Maryam emerged from the room, and I followed alongside her. I switched to French and said, “You’re a good liar, hero. She, on the other hand, is neither. She believes that story, but something’s off. It’s too neat.”

“It won’t matter either way if we don’t catch that star.” She glared at me. “Are you smoking in a hospital?”

“Yup.” I flicked ash onto the concrete floor.

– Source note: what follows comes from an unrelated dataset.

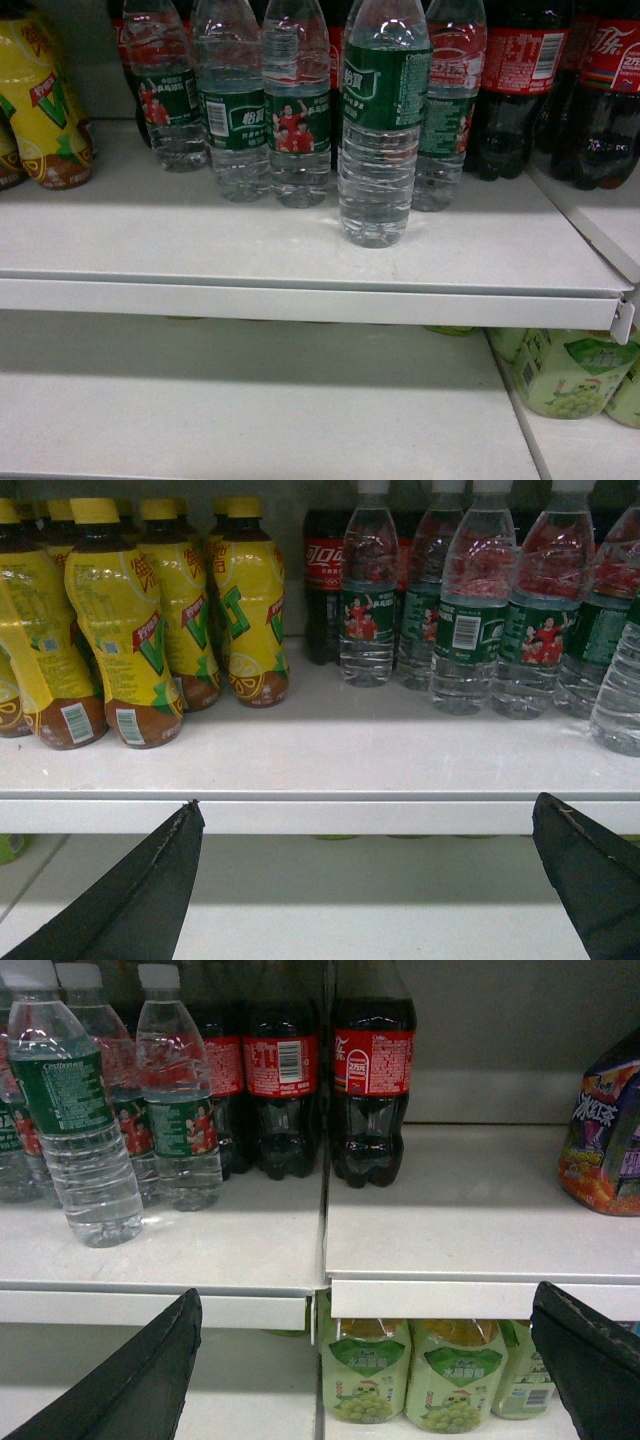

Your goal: Move water from second to third shelf

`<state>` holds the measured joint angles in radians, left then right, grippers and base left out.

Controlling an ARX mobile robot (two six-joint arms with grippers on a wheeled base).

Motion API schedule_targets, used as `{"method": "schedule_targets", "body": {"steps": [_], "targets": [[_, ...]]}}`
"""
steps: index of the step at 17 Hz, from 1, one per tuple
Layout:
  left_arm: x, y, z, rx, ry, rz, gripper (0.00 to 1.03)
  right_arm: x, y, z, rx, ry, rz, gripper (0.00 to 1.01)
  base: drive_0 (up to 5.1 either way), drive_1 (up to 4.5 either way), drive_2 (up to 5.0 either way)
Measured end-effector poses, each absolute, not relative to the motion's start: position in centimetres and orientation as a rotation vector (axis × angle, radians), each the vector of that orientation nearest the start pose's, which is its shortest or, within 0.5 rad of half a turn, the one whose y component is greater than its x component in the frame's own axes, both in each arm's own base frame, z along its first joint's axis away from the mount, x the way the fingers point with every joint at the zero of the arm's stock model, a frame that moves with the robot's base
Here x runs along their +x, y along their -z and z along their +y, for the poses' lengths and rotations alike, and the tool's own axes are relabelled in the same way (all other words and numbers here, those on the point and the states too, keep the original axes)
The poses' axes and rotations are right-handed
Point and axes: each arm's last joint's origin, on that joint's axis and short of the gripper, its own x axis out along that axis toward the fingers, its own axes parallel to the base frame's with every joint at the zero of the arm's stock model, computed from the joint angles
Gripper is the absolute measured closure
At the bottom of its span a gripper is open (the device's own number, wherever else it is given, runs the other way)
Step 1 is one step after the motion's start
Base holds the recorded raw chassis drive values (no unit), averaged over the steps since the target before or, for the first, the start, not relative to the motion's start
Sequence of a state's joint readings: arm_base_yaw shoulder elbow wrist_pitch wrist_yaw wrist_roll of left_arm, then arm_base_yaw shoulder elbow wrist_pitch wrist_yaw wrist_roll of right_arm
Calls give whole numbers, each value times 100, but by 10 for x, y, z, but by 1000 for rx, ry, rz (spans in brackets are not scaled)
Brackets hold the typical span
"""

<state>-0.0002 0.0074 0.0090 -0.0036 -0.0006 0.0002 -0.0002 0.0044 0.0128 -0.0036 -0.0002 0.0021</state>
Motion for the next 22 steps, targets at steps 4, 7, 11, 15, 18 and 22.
{"method": "schedule_targets", "body": {"steps": [4, 7, 11, 15, 18, 22], "targets": [[98, -166, 0, 0, 0, 2, 5, 97, -167, 0, 2, 0, -5, 3, 0, 0, 0], [98, -166, 0, 0, 0, 2, 5, 97, -167, 0, 2, 0, -5, 3, 0, 0, 0], [98, -166, 0, 0, 0, 1, 5, 98, -174, -3, 72, -122, -64, 3, 0, 0, 0], [98, -166, 0, 0, -3, 2, 5, 100, -176, -4, 128, -194, -69, 3, 0, 0, 0], [98, -166, 0, 0, -1, 2, 5, 114, -181, 0, 185, -315, -33, 3, 0, 0, 0], [98, -166, 0, 0, -1, 2, 5, 226, -243, 33, 160, -400, -48, 3, 0, 0, 0]]}}
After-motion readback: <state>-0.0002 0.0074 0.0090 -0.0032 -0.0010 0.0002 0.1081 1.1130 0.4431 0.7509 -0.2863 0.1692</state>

“If you care so much about the truth, I’ll drop some hints on a journalist mailing list when we get home. Happy?”

“Who said I was unhappy?”

She picked up her pace. “Come on. The faster we find that cage, the sooner this country can start putting itself back together.”


In loyalist neighborhoods, the damage took a different form. Outside the scuffed windows of our hired car, the buildings stood mostly intact, spared the heavier artillery of Qaddafi’s army. Yet the storefronts were vacant, the apartment buildings hushed. The walls had smaller bullet holes, sporadic but close-clustered. Less combat, more executions.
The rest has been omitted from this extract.